__Action item__.
Which lines of the listing below contain the word "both"? Return them.

***

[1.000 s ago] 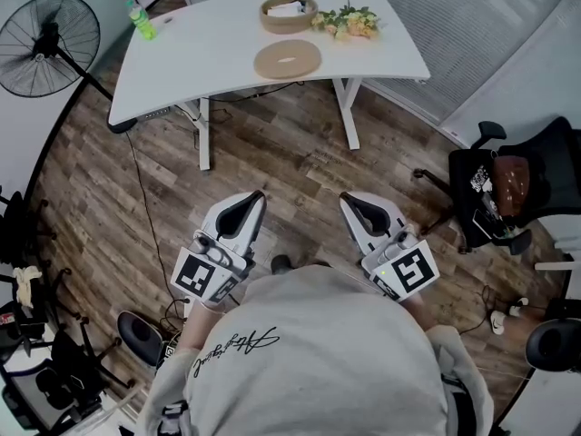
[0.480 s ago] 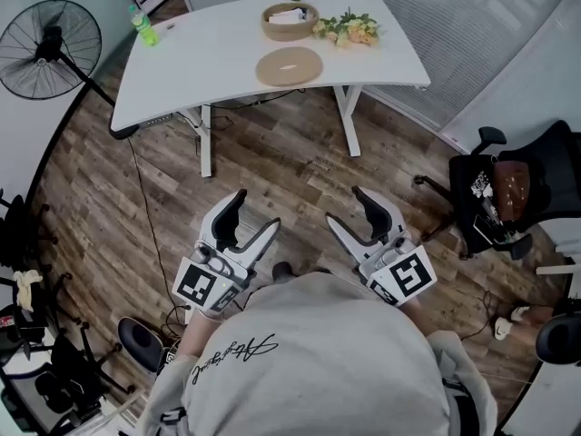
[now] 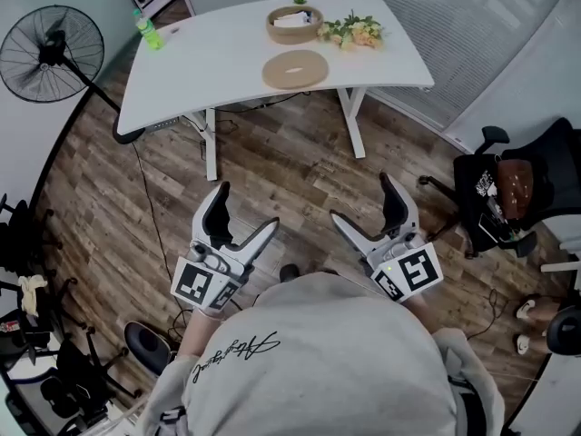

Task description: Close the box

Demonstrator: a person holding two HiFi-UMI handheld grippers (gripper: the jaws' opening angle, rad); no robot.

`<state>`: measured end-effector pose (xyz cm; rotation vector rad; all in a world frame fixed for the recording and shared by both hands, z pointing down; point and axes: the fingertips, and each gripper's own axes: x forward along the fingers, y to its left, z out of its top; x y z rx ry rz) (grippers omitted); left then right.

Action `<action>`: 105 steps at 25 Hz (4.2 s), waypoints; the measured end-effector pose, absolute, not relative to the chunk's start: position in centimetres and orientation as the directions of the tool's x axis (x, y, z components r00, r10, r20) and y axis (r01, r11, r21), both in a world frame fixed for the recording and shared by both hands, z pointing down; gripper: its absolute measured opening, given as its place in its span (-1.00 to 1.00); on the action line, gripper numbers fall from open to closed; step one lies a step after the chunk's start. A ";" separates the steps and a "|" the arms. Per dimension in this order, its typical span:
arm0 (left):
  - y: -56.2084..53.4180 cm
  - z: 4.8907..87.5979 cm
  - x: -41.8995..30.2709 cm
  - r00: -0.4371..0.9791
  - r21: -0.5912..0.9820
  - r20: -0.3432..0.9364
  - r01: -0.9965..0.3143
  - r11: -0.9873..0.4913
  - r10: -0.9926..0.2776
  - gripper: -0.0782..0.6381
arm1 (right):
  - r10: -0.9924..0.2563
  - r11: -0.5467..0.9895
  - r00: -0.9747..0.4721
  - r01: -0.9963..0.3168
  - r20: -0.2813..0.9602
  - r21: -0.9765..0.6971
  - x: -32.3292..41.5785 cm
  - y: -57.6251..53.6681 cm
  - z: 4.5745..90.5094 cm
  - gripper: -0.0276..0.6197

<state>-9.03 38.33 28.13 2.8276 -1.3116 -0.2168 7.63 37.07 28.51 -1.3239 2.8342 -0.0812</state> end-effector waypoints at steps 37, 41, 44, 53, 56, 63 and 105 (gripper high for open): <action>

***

__Answer to this exercise__.
`<state>`: measured end-effector pose (xyz cm; rotation vector rad; all in a world frame fixed for the recording and shared by both hands, z pointing down; point and axes: the fingertips, and each gripper's own axes: x forward along the fingers, y to its left, z out of its top; x y z rx ry rz) (grippers omitted); left then right.
Action `<action>`: 105 steps at 25 Hz (4.2 s), waypoints; the measured end-effector pose, absolute, not relative to the chunk's start: position in centimetres and orientation as the directions of the tool's x axis (x, y, z components r00, r10, r20) and y axis (r01, r11, r21), both in a world frame fixed for the recording and shared by both hands, z pointing down; gripper: its absolute measured opening, given as its place in its span (-1.00 to 1.00); on the action line, gripper numbers fall from open to closed; step one lies a step after the chunk's start. A ";" separates the steps and a "|" the arms. Per dimension in this order, its typical span:

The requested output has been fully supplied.